Take the line that contains "Segment every instance of the floral" and each line after it to the end of the data below, and set them down exactly, omitting pictures.

### Stored records
────────────────
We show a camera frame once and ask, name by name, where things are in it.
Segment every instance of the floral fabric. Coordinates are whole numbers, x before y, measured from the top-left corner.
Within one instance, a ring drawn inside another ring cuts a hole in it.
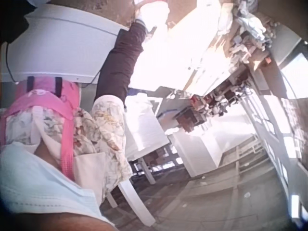
[[[42,110],[44,132],[61,144],[64,119],[52,109],[43,107]],[[124,155],[126,138],[123,112],[121,100],[111,95],[98,98],[91,113],[81,108],[75,111],[74,156],[105,153],[103,199],[119,182],[128,180],[132,175]],[[6,144],[16,141],[24,145],[38,145],[37,139],[33,139],[34,135],[37,136],[35,133],[38,131],[35,129],[32,108],[7,117]],[[59,164],[60,152],[51,154]]]

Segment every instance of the window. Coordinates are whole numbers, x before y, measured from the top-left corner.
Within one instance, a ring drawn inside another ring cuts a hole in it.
────────────────
### Solution
Segment every instance of the floral fabric. Coordinates are whole numbers, x before y, measured from the top-left corner.
Within one instance, a ring drawn inside another ring cuts a hole in it.
[[[42,110],[44,132],[61,144],[64,119],[52,109],[43,107]],[[124,155],[126,138],[123,112],[121,100],[111,95],[98,98],[91,113],[81,108],[75,111],[74,156],[105,153],[103,199],[119,182],[128,180],[132,175]],[[6,144],[16,141],[24,145],[38,145],[37,139],[33,139],[34,135],[37,136],[35,133],[38,131],[35,129],[32,108],[7,117]],[[59,164],[60,152],[51,154]]]

Segment every instance of the window. Coordinates are whole numbers, x before y, measured from the top-left corner.
Within one instance, a ring drawn inside another ring cuts a hole in it.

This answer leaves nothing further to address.